— ABOUT THIS TASK —
There are pictures in the records below; leave them out and set down exactly the lines from the one holding "Seen at (438, 272)" through the one holding "Horizontal field of view 49°, picture".

— EXTRACTED ENTRIES —
▽

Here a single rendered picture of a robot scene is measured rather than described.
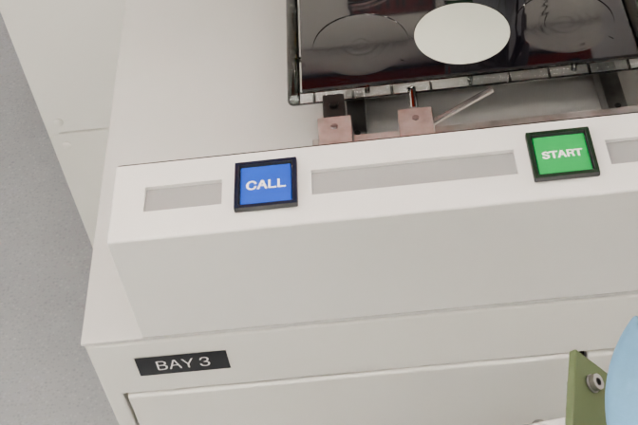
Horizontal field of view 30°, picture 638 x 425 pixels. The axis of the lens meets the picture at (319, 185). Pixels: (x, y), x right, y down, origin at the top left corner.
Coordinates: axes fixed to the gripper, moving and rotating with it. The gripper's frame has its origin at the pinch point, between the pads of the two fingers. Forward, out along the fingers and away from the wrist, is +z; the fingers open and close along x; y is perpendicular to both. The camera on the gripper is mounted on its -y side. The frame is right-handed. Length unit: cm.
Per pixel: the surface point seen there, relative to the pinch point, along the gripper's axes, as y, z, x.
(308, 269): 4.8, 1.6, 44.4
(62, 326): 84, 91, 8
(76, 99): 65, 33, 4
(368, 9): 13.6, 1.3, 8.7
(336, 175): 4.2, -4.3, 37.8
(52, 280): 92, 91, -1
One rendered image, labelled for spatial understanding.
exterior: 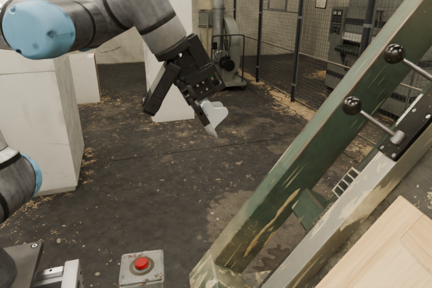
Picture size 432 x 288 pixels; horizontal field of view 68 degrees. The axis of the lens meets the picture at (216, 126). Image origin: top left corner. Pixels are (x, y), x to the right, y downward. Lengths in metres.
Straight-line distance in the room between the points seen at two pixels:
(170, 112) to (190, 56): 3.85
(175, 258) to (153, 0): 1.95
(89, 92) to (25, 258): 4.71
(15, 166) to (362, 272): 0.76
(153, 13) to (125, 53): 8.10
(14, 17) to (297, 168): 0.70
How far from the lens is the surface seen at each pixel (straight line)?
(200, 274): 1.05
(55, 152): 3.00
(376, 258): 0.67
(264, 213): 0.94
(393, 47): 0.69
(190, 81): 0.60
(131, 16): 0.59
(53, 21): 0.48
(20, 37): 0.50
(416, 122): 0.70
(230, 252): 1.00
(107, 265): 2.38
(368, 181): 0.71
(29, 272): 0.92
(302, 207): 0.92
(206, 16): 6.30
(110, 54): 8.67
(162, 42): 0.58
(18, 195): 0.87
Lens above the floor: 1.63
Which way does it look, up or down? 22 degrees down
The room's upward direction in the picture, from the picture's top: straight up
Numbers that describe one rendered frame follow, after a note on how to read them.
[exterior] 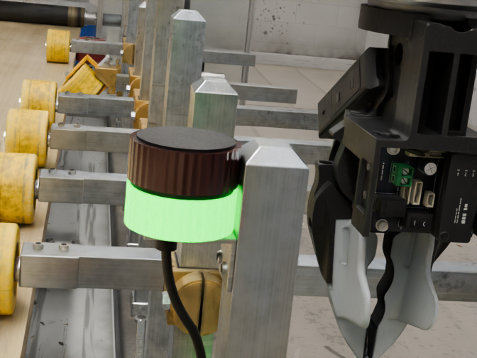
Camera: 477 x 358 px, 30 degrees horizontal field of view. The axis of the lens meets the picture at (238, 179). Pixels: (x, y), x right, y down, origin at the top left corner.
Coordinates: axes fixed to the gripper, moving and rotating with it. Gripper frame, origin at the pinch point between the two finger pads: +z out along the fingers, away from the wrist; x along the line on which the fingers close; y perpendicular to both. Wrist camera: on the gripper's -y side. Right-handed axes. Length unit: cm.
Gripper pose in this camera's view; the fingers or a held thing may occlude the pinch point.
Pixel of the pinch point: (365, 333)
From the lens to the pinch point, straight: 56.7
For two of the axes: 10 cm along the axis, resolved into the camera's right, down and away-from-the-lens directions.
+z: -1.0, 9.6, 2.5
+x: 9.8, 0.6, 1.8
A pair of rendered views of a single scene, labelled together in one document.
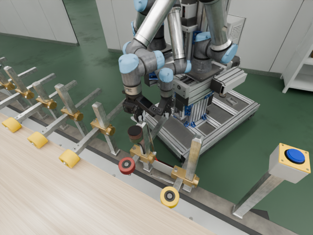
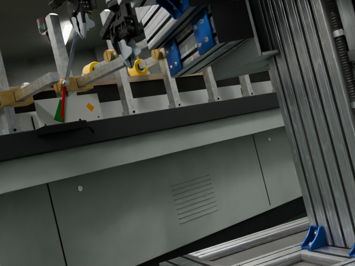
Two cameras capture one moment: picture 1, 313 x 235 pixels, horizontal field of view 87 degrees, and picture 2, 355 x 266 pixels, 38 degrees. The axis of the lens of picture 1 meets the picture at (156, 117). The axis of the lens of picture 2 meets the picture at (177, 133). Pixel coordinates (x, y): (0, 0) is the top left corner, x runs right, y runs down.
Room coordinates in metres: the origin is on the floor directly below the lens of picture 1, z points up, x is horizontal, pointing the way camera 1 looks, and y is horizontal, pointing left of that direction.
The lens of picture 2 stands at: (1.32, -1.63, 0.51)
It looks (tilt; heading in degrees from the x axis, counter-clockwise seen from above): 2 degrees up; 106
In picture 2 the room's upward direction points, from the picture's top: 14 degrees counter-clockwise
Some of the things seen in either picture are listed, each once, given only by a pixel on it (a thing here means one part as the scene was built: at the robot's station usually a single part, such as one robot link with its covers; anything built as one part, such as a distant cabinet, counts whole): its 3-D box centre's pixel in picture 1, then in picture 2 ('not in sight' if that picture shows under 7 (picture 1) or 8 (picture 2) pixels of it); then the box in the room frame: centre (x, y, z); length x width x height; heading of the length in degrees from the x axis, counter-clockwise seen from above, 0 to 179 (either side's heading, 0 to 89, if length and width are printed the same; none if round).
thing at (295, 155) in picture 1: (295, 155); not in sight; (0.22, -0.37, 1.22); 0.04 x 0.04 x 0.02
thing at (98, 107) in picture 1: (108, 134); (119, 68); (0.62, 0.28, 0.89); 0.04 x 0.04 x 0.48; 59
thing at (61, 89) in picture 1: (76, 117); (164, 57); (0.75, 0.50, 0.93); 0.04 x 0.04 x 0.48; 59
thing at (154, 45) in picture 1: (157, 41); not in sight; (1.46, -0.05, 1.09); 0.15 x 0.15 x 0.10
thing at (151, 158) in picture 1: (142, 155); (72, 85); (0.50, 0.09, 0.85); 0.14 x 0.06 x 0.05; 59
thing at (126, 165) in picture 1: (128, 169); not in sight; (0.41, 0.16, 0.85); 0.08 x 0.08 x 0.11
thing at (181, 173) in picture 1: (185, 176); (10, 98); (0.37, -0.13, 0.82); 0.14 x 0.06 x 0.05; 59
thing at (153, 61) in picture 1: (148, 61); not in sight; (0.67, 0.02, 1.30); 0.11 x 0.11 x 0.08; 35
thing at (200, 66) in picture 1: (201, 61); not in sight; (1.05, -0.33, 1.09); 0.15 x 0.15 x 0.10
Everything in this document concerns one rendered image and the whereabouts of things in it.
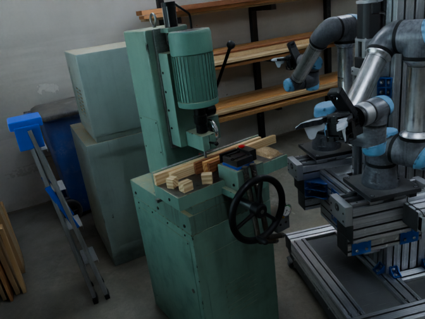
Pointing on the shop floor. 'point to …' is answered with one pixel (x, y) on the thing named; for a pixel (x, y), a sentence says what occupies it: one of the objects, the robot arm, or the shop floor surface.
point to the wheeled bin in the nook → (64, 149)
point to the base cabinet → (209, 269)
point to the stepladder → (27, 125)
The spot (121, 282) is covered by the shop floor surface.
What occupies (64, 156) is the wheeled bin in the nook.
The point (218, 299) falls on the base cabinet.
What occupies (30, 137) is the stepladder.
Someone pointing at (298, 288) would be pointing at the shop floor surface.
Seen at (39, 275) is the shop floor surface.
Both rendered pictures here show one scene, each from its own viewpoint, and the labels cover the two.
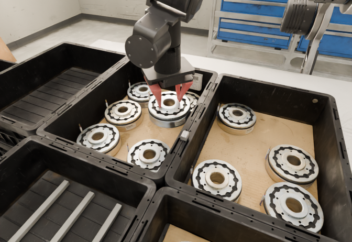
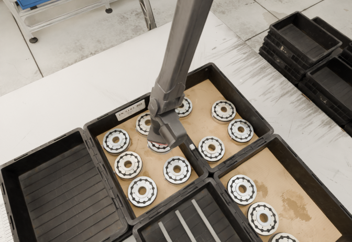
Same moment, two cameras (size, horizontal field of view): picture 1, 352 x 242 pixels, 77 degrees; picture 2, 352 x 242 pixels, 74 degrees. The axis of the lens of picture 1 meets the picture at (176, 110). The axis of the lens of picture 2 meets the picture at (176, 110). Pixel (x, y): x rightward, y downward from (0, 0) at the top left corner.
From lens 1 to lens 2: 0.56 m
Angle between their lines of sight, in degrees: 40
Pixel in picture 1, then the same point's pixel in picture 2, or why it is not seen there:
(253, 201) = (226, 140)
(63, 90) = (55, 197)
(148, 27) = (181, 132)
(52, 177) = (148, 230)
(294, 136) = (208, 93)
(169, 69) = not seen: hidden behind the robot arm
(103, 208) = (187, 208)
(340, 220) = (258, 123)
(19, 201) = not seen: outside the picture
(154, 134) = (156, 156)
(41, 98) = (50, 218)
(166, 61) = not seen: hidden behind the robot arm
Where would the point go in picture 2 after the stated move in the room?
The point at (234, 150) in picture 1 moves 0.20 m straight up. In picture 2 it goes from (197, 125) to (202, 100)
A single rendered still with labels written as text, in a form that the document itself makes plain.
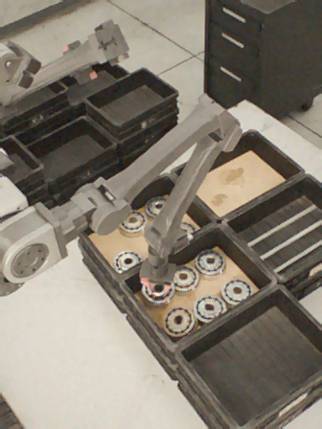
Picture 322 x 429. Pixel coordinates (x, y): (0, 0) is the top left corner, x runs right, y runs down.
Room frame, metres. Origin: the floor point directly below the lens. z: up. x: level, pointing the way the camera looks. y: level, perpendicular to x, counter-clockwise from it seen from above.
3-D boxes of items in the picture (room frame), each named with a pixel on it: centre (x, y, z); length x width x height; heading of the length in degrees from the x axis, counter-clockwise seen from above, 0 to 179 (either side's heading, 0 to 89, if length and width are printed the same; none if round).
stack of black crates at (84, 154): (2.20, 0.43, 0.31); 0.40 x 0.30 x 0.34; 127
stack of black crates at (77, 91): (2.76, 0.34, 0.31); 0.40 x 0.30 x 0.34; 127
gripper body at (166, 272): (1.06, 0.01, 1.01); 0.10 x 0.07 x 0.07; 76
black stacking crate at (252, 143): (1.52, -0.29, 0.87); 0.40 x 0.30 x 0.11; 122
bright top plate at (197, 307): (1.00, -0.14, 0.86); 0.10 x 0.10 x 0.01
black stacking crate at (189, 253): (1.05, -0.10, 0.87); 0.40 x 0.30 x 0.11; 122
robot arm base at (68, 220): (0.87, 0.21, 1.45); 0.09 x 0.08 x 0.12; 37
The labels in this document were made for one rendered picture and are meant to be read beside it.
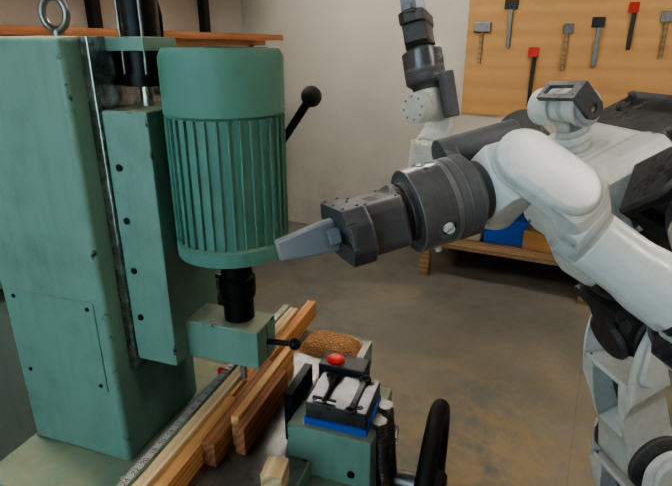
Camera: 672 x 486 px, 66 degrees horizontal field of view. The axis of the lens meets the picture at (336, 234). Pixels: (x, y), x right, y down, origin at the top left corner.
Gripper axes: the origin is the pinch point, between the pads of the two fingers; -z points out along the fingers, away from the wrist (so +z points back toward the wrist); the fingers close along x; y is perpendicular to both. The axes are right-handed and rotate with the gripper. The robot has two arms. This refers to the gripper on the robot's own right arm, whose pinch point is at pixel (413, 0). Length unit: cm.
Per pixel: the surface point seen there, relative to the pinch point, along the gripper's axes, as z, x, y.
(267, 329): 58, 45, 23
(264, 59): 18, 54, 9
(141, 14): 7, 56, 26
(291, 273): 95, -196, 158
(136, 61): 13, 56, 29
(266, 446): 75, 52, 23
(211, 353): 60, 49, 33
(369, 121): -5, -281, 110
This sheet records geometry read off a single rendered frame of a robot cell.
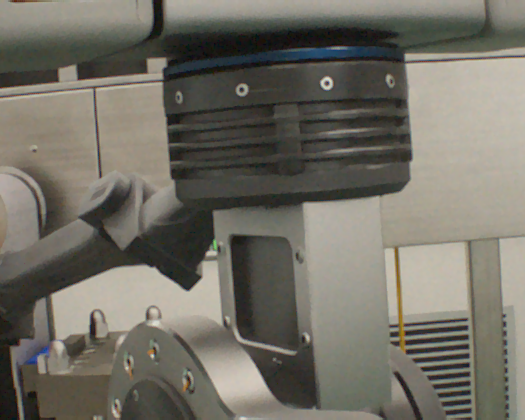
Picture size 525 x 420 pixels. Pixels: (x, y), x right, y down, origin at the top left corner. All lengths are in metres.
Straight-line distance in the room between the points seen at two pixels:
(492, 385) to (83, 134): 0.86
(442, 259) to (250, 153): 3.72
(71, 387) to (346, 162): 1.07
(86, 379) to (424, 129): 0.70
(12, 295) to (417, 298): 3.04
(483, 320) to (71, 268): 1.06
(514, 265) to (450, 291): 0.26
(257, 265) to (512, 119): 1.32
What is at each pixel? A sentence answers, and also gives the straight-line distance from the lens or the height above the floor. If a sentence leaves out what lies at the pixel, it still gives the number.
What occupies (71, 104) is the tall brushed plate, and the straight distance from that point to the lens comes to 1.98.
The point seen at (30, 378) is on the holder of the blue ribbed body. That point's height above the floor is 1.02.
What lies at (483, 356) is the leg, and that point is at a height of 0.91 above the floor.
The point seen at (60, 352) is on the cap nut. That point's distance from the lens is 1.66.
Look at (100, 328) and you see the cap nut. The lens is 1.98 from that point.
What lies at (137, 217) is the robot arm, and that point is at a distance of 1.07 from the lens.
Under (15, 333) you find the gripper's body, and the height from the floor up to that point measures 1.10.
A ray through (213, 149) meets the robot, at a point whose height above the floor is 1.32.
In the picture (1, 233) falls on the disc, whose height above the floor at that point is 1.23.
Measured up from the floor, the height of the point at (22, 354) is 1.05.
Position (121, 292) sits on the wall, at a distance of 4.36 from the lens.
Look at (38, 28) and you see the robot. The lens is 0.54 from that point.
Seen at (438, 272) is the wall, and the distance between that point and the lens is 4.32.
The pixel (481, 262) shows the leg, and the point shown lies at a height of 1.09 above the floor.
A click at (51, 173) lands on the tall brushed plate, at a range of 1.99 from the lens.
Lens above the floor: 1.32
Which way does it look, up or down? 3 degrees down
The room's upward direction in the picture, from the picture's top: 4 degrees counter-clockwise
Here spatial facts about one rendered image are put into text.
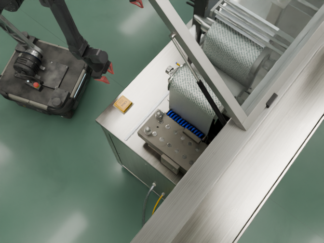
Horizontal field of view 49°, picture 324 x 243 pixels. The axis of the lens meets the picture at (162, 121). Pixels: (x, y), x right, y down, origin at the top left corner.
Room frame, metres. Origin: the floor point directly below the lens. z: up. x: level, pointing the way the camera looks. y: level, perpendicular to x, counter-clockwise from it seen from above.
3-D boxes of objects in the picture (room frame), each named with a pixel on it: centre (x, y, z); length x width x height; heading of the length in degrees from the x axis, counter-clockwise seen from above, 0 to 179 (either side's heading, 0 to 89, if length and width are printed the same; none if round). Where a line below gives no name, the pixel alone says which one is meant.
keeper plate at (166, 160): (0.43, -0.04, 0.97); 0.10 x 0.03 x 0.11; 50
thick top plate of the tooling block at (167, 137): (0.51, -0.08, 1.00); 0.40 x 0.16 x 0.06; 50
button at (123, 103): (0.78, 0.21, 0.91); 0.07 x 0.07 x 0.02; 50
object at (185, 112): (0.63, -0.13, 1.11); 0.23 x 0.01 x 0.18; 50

△

— WRITTEN ANSWER —
Seen at (438, 272) is the wall, and the distance between that point and the lens is 4.32.
The pixel (481, 262) shows the leg, and the point shown lies at a height of 1.09 above the floor.
A click at (51, 173) lands on the tall brushed plate, at a range of 1.99 from the lens.
Lens above the floor: 1.32
Which way does it look, up or down? 3 degrees down
The room's upward direction in the picture, from the picture's top: 4 degrees counter-clockwise
Here spatial facts about one rendered image are put into text.
Horizontal field of view 49°, picture 324 x 243 pixels. The axis of the lens meets the picture at (162, 121). Pixels: (x, y), x right, y down, origin at the top left corner.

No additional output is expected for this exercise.